Enquanto o Brasil ainda sonha com a construção de um Estado de Bem-Estar Social pleno, digno das promessas constitucionais de 1988, um dado alarmante revela o caminho inverso: entre 2013 e 2023, as prefeituras brasileiras ampliaram em 52,5% o número de funcionários temporários. Hoje, cerca de 20% da força de trabalho municipal é composta por trabalhadores sem vínculo permanente, segundo dados divulgados pelo IBGE e noticiados pela Folha de S.Paulo. Em 11% dos municípios, mais da metade do funcionalismo é temporário.

Sob o pretexto de contenção de despesas e de respeito à Lei de Responsabilidade Fiscal, prefeitos e gestores substituem concursos públicos por contratações frágeis, de curta duração, que minam a estabilidade e a profissionalização do serviço público. Na prática, isso equivale a desmontar as bases do serviço público de qualidade e a desfigurar o papel do Estado como garantidor de direitos. O impacto é profundo nas áreas mais sensíveis à população — saúde, educação e assistência social — onde a descontinuidade de profissionais compromete a oferta de políticas públicas universais e permanentes.

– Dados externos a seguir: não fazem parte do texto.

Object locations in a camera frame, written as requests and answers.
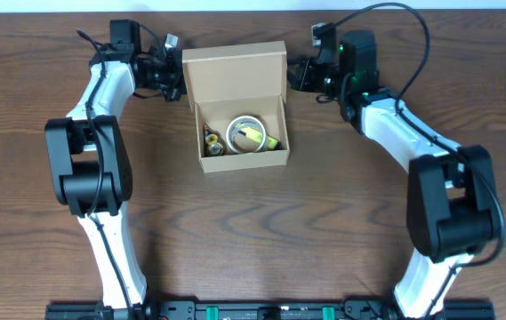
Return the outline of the cardboard box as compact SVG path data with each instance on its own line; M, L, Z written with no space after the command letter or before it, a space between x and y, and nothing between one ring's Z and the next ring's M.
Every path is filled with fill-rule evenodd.
M287 164L290 150L285 119L287 65L283 41L185 50L182 68L190 109L195 113L198 158L205 173ZM239 116L260 119L267 134L278 139L282 148L233 152L225 133L230 122ZM224 156L205 155L204 124L220 134ZM244 149L256 149L256 144L247 138L238 137L237 144Z

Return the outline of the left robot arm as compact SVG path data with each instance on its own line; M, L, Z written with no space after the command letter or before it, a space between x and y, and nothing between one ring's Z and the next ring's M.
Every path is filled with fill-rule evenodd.
M52 304L48 319L149 319L148 283L128 226L133 171L119 127L128 100L176 101L187 91L177 36L156 36L143 49L135 20L111 20L110 39L77 34L94 49L90 80L76 106L44 127L52 184L89 240L102 283L92 306Z

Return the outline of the yellow highlighter marker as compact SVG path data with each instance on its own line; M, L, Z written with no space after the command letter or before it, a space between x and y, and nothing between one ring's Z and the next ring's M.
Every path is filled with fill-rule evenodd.
M238 132L245 136L247 139L263 144L263 148L266 150L280 150L282 148L281 142L269 135L264 135L260 130L255 129L248 125L240 125Z

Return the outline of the yellow black correction tape dispenser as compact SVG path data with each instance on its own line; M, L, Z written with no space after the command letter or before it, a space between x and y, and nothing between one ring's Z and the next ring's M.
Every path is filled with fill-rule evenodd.
M224 156L225 145L220 134L204 124L205 155L209 157Z

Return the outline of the white tape roll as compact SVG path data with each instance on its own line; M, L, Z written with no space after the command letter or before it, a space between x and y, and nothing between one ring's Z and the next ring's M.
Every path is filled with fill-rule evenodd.
M268 135L267 134L267 130L266 130L264 124L257 117L255 117L255 116L239 116L239 117L233 119L230 122L230 124L229 124L229 126L228 126L228 128L226 130L226 133L225 133L226 141L227 141L227 144L228 144L229 148L233 152L238 153L238 154L242 154L242 153L256 153L256 152L263 151L264 150L264 148L263 148L264 142L262 142L261 144L259 144L259 143L253 141L256 144L256 149L255 150L244 149L244 148L241 148L241 147L238 146L238 144L237 144L237 138L238 137L245 138L245 136L241 135L238 132L238 127L240 125L251 126L251 127L255 128L255 129L260 130L264 135Z

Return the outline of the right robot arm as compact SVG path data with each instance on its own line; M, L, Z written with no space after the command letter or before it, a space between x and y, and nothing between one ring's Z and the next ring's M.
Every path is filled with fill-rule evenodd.
M465 268L481 267L489 243L502 246L503 212L485 148L464 147L429 128L401 97L379 82L373 32L338 35L332 24L312 29L315 57L291 61L295 91L337 101L341 116L381 145L406 171L406 228L414 251L387 298L348 298L325 308L327 319L492 319L487 300L448 300Z

Mas os efeitos não se limitam à economia ou à eficiência do Estado. A proliferação de vínculos temporários, sem concurso, alimenta práticas clientelistas que distorcem o princípio republicano da impessoalidade na administração pública. Em muitos casos, a vaga de trabalho passa a ser moeda política, trocada por apoio eleitoral, enfraquecendo a liberdade real de escolha dos cidadãos nas urnas. A democracia local, assim, vai sendo corroída pela dependência social e pelo medo da retaliação.

Num país marcado por profundas desigualdades, a ausência de um verdadeiro Estado de Bem-Estar Social é agravada por essa precarização institucional. A cidadania plena exige servidores valorizados, concursados, estáveis e protegidos — não uma força de trabalho descartável a serviço das conveniências de ocasião. A ampliação dos contratos temporários, quando usada de forma estrutural e não excepcional, revela o abismo entre a promessa de direitos e a prática do desmonte.

É urgente reacender o debate nacional sobre a reconstrução do serviço público como espinha dorsal de um projeto de país mais justo e democrático. Não há reforma verdadeira sem enfrentar o clientelismo, garantir concursos públicos e assegurar financiamento estável para os municípios. O povo brasileiro não pode seguir refém de soluções frágeis enquanto os alicerces do bem comum são corroídos por dentro.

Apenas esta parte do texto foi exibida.